Sack of lemons said:


> i like the knife but i think the real star of the post is the michel bras book! Every aspiring cook should own a copy to see what can be achieved. Probably my all time favourite.



I was gonna say something about it, too. Glad you got another copy Jon:thumbsup:


----------



## JBroida (Jun 28, 2013)

me too... i was so sad when it was stolen... i used to read it every day during my break in between lunch and dinner service... i've attempted every recipe in the book


----------



## heirkb (Jun 28, 2013)

Wow, that's pretty crazy. Aren't they all intentionally a little off/vague? Now you've motivated me to at least try to do the same, though I'm not at the level to even be trying a lot of this stuff yet


----------



## JBroida (Jun 28, 2013)

yeah... none of the recipes work... i had to steal notes from a friend of mine who worked for him to get them to work 

also, i hate to say it, but a large part of his cooking works because of where he is and the kinds of things he has access to... its not quite the same elsewhere


----------



## heirkb (Jun 28, 2013)

JBroida said:


> yeah... none of the recipes work... i had to steal notes from a friend of mine who worked for him to get them to work
> 
> also, i hate to say it, but a large part of his cooking works because of where he is and the kinds of things he has access to... its not quite the same elsewhere



Lucky friend. Maybe someday I...lol I'll leave it at that for now and not get my hopes up

You mean the ingredient base he's drawing from? That's what I like about him, he's ingredient driven if I can use the cliche but still super creative and also not in your face about it.

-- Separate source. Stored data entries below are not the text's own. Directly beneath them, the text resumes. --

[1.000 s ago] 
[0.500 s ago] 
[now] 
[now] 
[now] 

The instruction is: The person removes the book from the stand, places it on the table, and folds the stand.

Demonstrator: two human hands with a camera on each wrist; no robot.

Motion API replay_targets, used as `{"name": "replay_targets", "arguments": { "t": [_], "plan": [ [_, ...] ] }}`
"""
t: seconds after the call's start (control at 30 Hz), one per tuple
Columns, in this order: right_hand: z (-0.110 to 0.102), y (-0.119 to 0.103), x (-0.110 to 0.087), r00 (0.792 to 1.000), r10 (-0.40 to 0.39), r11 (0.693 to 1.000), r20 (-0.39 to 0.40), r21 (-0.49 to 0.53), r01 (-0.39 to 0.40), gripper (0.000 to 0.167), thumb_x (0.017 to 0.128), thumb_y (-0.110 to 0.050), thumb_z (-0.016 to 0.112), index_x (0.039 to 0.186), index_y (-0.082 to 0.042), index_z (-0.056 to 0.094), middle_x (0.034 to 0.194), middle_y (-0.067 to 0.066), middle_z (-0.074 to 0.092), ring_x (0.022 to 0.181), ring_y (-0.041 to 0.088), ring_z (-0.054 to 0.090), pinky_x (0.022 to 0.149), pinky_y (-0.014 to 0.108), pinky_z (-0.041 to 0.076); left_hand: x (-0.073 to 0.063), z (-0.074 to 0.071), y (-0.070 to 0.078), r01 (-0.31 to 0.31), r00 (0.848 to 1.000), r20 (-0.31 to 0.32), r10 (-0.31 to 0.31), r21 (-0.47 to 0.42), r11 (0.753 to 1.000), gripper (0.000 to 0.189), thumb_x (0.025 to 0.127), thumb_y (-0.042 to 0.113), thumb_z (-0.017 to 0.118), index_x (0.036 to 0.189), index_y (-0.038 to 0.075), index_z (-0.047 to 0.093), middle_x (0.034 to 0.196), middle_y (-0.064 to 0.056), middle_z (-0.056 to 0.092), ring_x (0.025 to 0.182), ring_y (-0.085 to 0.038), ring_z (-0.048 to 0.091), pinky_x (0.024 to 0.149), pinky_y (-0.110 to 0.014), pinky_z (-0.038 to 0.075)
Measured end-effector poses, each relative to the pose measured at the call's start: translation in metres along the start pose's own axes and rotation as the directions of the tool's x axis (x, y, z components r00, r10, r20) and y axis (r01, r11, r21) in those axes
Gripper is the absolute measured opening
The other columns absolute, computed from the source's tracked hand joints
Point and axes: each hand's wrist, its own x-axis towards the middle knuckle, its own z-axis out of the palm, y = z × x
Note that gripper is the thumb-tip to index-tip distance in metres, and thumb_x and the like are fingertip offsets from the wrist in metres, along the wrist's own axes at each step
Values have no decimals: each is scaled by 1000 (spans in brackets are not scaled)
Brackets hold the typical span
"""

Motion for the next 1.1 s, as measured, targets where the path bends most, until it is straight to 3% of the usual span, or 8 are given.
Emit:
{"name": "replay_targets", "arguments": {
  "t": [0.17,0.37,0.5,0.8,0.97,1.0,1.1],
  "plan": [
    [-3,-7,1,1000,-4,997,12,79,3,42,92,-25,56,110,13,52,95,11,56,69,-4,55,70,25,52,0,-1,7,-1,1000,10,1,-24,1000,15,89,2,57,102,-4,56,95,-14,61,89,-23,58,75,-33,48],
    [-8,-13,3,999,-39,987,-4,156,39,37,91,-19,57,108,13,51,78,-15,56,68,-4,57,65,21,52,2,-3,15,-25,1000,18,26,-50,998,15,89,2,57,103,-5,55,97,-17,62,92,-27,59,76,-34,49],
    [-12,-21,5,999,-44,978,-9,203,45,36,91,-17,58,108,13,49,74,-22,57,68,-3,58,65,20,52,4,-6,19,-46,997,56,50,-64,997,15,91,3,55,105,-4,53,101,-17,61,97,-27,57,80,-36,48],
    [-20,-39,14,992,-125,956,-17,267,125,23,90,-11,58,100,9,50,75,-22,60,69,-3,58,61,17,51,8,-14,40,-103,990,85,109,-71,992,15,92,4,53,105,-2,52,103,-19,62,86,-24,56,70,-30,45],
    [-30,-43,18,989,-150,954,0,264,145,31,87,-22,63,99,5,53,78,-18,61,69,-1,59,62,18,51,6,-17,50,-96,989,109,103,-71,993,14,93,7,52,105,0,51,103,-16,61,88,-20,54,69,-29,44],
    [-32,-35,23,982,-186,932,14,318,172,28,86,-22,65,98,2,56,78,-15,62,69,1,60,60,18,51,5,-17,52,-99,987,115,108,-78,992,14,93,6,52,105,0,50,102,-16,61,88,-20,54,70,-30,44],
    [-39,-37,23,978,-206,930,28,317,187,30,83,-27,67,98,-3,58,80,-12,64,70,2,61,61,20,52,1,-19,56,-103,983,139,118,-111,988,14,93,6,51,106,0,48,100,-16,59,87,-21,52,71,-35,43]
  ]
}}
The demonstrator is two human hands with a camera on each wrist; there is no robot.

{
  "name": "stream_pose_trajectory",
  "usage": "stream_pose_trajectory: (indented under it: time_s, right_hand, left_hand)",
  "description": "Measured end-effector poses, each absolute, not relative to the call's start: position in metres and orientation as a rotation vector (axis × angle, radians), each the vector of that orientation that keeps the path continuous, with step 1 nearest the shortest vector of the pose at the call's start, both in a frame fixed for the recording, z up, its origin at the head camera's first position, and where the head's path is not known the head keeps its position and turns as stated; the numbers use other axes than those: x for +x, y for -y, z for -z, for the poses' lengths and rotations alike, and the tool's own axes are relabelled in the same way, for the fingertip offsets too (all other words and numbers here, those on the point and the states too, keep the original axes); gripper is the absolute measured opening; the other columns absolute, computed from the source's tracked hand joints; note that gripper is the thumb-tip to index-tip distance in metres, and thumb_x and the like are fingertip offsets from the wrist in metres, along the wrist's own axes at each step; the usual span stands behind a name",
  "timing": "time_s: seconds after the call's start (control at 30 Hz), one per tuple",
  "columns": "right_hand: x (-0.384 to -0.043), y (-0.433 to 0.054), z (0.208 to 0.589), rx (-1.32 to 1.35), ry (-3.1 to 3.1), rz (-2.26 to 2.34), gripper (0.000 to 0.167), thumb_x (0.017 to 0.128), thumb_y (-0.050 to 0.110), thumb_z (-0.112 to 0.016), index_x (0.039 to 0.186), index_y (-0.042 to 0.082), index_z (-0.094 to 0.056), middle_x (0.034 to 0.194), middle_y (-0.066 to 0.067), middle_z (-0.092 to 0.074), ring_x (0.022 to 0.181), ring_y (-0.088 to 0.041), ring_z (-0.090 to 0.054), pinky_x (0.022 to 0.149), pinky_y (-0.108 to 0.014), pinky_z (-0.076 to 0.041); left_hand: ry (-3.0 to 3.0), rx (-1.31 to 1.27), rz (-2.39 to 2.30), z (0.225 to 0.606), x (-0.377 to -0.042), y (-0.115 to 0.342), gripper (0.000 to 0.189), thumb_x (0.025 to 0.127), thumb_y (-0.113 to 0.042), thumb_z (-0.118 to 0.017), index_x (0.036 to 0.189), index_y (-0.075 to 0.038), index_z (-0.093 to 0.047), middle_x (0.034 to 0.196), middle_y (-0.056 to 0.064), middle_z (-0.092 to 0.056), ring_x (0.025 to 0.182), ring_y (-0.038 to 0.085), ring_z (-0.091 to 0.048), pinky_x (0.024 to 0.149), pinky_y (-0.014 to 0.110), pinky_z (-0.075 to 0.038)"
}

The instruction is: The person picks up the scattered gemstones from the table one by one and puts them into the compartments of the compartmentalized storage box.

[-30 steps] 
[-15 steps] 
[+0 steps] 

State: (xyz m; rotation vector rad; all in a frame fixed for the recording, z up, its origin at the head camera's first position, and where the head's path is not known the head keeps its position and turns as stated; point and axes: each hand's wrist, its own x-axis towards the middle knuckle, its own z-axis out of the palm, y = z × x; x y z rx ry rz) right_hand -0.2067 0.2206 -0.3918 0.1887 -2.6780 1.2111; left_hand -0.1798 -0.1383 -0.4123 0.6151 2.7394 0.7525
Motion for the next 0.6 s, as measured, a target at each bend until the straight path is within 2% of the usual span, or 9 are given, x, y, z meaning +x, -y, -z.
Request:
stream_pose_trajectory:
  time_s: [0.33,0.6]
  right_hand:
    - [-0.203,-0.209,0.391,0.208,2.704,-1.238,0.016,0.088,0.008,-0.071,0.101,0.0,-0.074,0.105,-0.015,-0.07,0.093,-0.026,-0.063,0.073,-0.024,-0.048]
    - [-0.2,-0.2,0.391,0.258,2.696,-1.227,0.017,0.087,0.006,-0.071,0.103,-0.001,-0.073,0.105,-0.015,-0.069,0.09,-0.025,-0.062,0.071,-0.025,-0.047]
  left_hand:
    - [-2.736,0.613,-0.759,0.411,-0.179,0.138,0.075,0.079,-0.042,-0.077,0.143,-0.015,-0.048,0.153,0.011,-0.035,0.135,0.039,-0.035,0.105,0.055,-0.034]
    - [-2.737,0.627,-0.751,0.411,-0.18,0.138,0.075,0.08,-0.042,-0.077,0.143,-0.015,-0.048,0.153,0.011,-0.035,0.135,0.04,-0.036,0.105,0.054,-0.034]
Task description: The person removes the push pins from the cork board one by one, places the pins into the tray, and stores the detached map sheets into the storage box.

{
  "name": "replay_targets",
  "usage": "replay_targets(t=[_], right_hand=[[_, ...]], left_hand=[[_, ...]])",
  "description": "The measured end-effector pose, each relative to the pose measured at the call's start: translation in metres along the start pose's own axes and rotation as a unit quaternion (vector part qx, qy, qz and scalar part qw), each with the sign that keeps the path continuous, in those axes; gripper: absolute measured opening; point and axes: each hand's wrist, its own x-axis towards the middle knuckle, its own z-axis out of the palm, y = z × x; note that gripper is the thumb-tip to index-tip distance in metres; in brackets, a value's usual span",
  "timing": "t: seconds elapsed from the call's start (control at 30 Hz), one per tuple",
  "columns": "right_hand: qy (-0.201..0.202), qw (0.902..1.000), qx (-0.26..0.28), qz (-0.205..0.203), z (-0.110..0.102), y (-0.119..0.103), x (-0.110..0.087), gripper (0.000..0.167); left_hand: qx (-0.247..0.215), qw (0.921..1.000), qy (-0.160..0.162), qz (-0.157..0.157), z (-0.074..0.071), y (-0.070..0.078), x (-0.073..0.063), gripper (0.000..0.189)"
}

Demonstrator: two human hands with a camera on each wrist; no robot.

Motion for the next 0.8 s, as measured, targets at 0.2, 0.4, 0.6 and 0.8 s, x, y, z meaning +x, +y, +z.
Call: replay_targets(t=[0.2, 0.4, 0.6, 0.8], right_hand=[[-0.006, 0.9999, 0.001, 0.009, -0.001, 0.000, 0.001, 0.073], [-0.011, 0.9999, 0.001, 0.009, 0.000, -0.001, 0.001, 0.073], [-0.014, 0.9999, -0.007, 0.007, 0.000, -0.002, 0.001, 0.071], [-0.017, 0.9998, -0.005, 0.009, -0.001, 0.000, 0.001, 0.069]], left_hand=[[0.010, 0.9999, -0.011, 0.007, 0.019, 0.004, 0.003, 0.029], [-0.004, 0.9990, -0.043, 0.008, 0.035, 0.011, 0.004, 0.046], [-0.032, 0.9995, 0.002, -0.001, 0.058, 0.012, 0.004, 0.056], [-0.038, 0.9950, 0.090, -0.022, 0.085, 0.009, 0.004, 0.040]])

Sorry for derailing your thread, Jon. The deba is nice, too! :lol2:


----------



## JBroida (Jun 29, 2013)

anytime... michel bras is an inspiration... i'm happy to talk about him any time anywhere.

Yes, the ingredient base he is drawing from. Everything he gets is the best he can, and a lot of it makes what we commonly have access to pale in comparison. At least in CA we have access to some pretty awesome veggies. But the fish and meat he gets are really something special.

The guy was years ahead of his time with his food.


----------



## Nasr (Jun 29, 2013)

Michel is a mentor 
worked entremetier for him 9 months in 92

the doc Entre Les Bras or step up to the plate is a must see


----------



## JBroida (Jun 29, 2013)

jealous... hes one i always wanted to work for


----------